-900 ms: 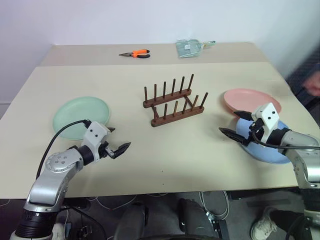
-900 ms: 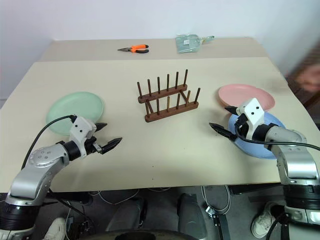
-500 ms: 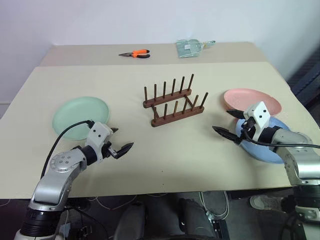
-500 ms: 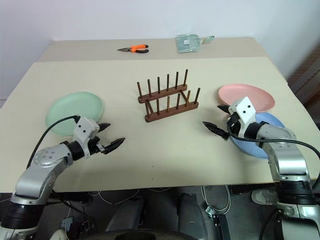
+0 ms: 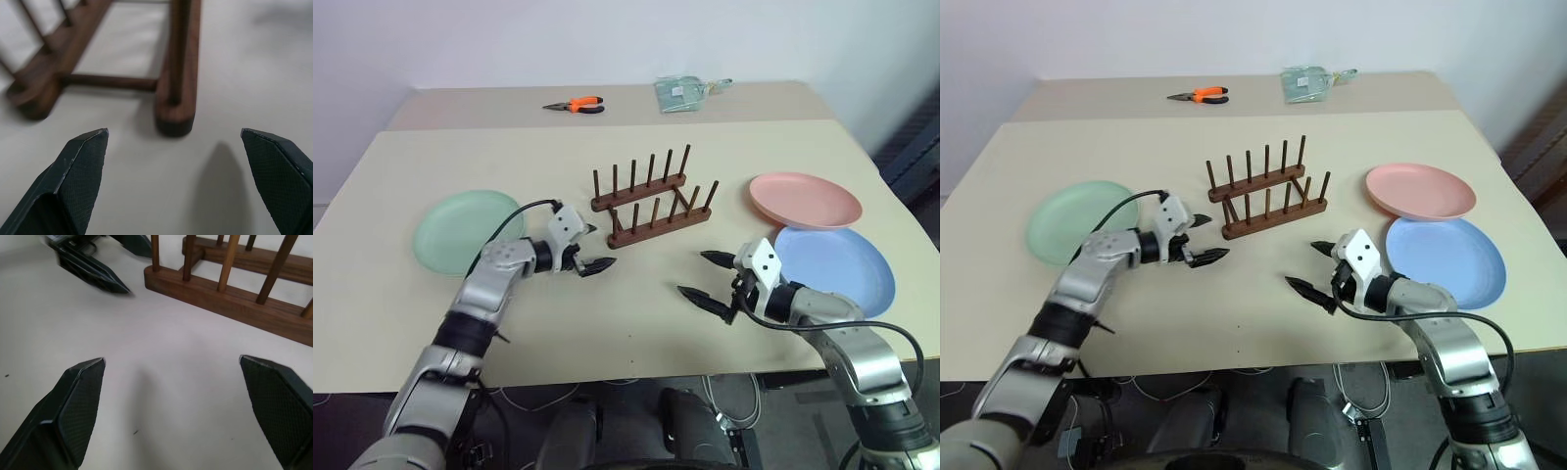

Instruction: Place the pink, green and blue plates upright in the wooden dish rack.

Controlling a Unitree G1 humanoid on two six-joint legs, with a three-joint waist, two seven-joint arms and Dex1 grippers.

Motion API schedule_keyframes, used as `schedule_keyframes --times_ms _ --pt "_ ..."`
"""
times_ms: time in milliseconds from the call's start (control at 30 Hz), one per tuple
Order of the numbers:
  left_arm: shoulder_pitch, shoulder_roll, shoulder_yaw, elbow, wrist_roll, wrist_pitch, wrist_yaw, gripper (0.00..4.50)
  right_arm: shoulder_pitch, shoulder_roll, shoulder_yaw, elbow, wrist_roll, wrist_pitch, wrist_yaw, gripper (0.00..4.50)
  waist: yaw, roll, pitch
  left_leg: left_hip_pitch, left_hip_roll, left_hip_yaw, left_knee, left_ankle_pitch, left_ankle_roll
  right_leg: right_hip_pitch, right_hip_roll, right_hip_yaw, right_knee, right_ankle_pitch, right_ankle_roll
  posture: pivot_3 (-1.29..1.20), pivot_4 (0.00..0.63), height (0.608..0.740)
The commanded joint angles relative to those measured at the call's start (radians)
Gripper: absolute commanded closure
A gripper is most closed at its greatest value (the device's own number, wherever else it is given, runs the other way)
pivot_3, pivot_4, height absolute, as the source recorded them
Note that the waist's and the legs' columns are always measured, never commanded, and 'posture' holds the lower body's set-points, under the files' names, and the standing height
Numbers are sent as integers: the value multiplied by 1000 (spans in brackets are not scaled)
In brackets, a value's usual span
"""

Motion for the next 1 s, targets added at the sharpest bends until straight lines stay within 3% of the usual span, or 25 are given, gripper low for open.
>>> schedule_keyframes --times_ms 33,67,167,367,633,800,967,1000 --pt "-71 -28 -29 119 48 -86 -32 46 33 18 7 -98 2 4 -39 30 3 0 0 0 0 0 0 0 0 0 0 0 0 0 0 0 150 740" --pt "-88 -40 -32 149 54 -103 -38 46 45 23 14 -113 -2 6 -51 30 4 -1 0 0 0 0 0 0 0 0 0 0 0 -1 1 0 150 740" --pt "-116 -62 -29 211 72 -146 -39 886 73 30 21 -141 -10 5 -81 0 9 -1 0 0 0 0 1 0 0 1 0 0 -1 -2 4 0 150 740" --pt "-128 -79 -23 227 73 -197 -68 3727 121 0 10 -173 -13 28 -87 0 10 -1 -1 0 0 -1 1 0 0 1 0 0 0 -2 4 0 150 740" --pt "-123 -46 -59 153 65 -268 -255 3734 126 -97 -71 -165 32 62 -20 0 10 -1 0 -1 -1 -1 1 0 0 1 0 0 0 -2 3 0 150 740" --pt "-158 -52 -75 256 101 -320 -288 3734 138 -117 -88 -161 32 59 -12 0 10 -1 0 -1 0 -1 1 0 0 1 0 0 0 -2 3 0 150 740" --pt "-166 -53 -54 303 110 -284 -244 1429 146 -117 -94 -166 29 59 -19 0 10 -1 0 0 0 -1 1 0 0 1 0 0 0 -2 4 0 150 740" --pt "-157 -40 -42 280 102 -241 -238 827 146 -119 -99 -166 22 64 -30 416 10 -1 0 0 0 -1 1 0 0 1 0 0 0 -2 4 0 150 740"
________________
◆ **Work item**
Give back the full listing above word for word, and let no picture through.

◆ **Written response**
-900 ms: 
-900 ms: 
-500 ms: 
-500 ms: 
+0 ms: 

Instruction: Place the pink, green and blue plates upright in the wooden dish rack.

Controlling a Unitree G1 humanoid on two six-joint legs, with a three-joint waist, two seven-joint arms and Dex1 grippers.

Motion API schedule_keyframes, used as `schedule_keyframes --times_ms _ --pt "_ ..."`
"""
times_ms: time in milliseconds from the call's start (control at 30 Hz), one per tuple
Order of the numbers:
  left_arm: shoulder_pitch, shoulder_roll, shoulder_yaw, elbow, wrist_roll, wrist_pitch, wrist_yaw, gripper (0.00..4.50)
  right_arm: shoulder_pitch, shoulder_roll, shoulder_yaw, elbow, wrist_roll, wrist_pitch, wrist_yaw, gripper (0.00..4.50)
  waist: yaw, roll, pitch
  left_leg: left_hip_pitch, left_hip_roll, left_hip_yaw, left_knee, left_ankle_pitch, left_ankle_roll
  right_leg: right_hip_pitch, right_hip_roll, right_hip_yaw, right_knee, right_ankle_pitch, right_ankle_roll
  posture: pivot_3 (-1.29..1.20), pivot_4 (0.00..0.63), height (0.608..0.740)
The commanded joint angles relative to those measured at the call's start (radians)
Gripper: absolute commanded closure
A gripper is most closed at its greatest value (the device's own number, wherever else it is given, runs the other way)
pivot_3, pivot_4, height absolute, as the source recorded them
Note that the waist's and the legs' columns are always measured, never commanded, and 'posture' holds the lower body's set-points, under the files' names, and the standing height
Numbers are sent as integers: the value multiplied by 1000 (spans in brackets are not scaled)
In brackets, a value's usual span
"""

Motion for the next 1 s, targets added at the sharpest bends until straight lines stay within 3% of the usual span, or 25 are given, gripper low for open.
>>> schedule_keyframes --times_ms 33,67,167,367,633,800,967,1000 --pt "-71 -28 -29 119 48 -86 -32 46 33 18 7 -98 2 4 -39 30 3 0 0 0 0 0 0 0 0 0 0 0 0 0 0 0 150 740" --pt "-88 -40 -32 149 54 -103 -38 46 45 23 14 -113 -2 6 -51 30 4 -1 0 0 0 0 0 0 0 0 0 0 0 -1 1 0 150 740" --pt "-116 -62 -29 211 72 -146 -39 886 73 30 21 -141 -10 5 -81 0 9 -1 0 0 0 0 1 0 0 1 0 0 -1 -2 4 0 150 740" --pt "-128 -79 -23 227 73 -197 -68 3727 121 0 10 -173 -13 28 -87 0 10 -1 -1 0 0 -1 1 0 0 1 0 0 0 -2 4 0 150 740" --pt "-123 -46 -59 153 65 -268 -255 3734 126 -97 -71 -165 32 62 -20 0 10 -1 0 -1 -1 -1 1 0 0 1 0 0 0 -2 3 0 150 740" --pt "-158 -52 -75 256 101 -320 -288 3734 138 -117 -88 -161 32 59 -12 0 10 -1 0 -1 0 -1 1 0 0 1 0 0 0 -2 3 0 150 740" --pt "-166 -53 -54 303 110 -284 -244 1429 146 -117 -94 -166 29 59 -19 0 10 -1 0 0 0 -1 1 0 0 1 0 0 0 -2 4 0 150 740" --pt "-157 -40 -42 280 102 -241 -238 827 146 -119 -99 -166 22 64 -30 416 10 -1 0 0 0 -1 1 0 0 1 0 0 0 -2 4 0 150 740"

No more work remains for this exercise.